Your task :: Could you extract every entry below and reproduce it exactly?
--- START ---
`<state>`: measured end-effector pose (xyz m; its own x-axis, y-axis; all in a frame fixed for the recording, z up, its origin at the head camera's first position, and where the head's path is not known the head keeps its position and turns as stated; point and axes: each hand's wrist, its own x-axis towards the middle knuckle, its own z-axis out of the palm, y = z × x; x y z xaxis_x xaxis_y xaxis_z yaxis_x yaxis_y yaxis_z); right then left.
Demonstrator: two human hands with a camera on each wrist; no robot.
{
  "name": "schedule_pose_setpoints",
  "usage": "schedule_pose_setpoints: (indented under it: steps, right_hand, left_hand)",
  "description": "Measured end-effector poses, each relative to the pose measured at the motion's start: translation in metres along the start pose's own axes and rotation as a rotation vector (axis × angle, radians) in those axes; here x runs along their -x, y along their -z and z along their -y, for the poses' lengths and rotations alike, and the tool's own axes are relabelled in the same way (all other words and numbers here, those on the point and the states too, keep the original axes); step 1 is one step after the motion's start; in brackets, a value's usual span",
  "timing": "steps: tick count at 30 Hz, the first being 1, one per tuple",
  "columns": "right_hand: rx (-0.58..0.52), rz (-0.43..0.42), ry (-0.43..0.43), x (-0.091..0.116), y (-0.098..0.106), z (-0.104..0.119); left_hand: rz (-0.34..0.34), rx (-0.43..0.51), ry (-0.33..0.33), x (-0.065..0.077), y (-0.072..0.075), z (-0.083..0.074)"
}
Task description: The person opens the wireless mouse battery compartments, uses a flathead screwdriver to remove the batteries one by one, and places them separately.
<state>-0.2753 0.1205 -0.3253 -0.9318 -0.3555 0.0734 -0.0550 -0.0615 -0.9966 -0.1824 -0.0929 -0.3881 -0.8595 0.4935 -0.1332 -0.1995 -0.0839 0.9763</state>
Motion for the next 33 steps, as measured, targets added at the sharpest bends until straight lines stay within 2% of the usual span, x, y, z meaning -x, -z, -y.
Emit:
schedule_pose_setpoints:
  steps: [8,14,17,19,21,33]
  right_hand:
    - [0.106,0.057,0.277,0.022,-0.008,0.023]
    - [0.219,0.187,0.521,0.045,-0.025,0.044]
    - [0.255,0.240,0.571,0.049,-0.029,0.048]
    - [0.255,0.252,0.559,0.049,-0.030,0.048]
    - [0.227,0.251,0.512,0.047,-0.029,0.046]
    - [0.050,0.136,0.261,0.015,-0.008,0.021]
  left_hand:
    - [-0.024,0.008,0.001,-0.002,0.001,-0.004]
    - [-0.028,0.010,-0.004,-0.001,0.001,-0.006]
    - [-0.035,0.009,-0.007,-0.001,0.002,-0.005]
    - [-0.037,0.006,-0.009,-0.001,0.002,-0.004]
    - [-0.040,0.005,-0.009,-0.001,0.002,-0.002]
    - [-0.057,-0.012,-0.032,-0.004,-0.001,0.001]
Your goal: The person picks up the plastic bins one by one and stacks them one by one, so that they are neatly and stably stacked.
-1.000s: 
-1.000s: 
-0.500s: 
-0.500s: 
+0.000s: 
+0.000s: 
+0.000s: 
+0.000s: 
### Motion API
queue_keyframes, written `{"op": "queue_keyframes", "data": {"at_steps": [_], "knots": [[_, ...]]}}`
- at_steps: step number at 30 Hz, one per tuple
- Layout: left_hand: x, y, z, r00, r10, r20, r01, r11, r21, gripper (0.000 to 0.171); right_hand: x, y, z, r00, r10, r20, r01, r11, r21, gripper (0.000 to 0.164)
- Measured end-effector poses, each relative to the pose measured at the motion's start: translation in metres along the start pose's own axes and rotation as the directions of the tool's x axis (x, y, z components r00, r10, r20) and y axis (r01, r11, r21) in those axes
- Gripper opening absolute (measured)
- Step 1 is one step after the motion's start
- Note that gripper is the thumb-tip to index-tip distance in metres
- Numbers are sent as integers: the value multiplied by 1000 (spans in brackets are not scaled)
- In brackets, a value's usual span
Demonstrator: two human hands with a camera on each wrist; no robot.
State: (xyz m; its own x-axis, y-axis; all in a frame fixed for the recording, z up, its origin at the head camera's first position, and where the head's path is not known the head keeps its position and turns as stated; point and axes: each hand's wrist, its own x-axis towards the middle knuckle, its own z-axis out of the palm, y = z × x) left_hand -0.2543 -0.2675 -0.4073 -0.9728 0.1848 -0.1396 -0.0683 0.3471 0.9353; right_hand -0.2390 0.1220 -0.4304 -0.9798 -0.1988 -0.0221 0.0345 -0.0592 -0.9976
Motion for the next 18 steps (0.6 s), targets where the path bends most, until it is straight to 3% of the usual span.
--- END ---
Final answer ::
`<state>`: measured end-effector pose (xyz m; its own x-axis, y-axis; all in a frame fixed for the recording, z up, its origin at the head camera's first position, and where the head's path is not known the head keeps its position and turns as stated; point and axes: each hand's wrist, its own x-axis towards the middle knuckle, its own z-axis out of the palm, y = z × x; x y z xaxis_x xaxis_y xaxis_z yaxis_x yaxis_y yaxis_z); right then left.
Demonstrator: two human hands with a camera on each wrist; no robot.
{
  "name": "schedule_pose_setpoints",
  "usage": "schedule_pose_setpoints: (indented under it: steps, right_hand, left_hand)",
  "description": "Measured end-effector poses, each relative to the pose measured at the motion's start: translation in metres along the start pose's own axes and rotation as a rotation vector (axis × angle, radians) in those axes; here x runs along their -x, y along their -z and z along their -y, for the poses' lengths and rotations alike, and the tool's own axes are relabelled in the same way (all other words and numbers here, those on the point and the states too, keep the original axes); step 1 is one step after the motion's start; in brackets, a value's usual span",
  "timing": "steps: tick count at 30 Hz, the first being 1, one per tuple",
  "columns": "right_hand: rx (-0.58..0.52), rz (-0.43..0.42), ry (-0.43..0.43), x (-0.091..0.116), y (-0.098..0.106), z (-0.104..0.119); left_hand: rz (-0.34..0.34), rx (-0.43..0.51), ry (-0.33..0.33), x (-0.065..0.077), y (-0.072..0.075), z (-0.083..0.074)"
}
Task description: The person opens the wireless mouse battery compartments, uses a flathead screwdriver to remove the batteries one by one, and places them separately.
<state>-0.2753 0.1205 -0.3253 -0.9318 -0.3555 0.0734 -0.0550 -0.0615 -0.9966 -0.1824 -0.0929 -0.3881 -0.8595 0.4935 -0.1332 -0.1995 -0.0839 0.9763</state>
Motion for the next 33 steps, as measured, targets added at the sharpest bends until straight lines stay within 2% of the usual span, x, y, z meaning -x, -z, -y.
Emit:
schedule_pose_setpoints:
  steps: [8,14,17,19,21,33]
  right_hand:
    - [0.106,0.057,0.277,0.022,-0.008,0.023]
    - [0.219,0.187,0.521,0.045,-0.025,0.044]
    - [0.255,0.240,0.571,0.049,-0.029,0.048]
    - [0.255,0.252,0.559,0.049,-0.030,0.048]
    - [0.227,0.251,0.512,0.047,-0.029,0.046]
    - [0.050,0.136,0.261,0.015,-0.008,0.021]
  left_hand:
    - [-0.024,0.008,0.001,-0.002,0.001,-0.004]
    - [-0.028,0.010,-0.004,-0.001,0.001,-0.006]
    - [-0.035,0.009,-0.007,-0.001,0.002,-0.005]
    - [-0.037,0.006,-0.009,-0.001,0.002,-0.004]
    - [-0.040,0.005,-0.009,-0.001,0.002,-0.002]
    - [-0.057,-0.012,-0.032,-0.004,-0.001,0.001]
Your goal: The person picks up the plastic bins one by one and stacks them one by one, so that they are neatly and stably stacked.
-1.000s: 
-1.000s: 
-0.500s: 
-0.500s: 
+0.000s: 
+0.000s: 
+0.000s: 
+0.000s: 
### Motion API
queue_keyframes, written `{"op": "queue_keyframes", "data": {"at_steps": [_], "knots": [[_, ...]]}}`
- at_steps: step number at 30 Hz, one per tuple
- Layout: left_hand: x, y, z, r00, r10, r20, r01, r11, r21, gripper (0.000 to 0.171); right_hand: x, y, z, r00, r10, r20, r01, r11, r21, gripper (0.000 to 0.164)
- Measured end-effector poses, each relative to the pose measured at the motion's start: translation in metres along the start pose's own axes and rotation as the directions of the tool's x axis (x, y, z components r00, r10, r20) and y axis (r01, r11, r21) in those axes
- Gripper opening absolute (measured)
- Step 1 is one step after the motion's start
- Note that gripper is the thumb-tip to index-tip distance in metres
- Numbers are sent as integers: the value multiplied by 1000 (spans in brackets are not scaled)
- In brackets, a value's usual span
Demonstrator: two human hands with a camera on each wrist; no robot.
State: (xyz m; its own x-axis, y-axis; all in a frame fixed for the recording, z up, its origin at the head camera's first position, and where the head's path is not known the head keeps its position and turns as stated; point and axes: each hand's wrist, its own x-axis towards the middle knuckle, its own z-axis out of the palm, y = z × x) left_hand -0.2543 -0.2675 -0.4073 -0.9728 0.1848 -0.1396 -0.0683 0.3471 0.9353; right_hand -0.2390 0.1220 -0.4304 -0.9798 -0.1988 -0.0221 0.0345 -0.0592 -0.9976
Motion for the next 18 steps (0.6 s), targets where the path bends most, until it is straight to 3% of the usual span.

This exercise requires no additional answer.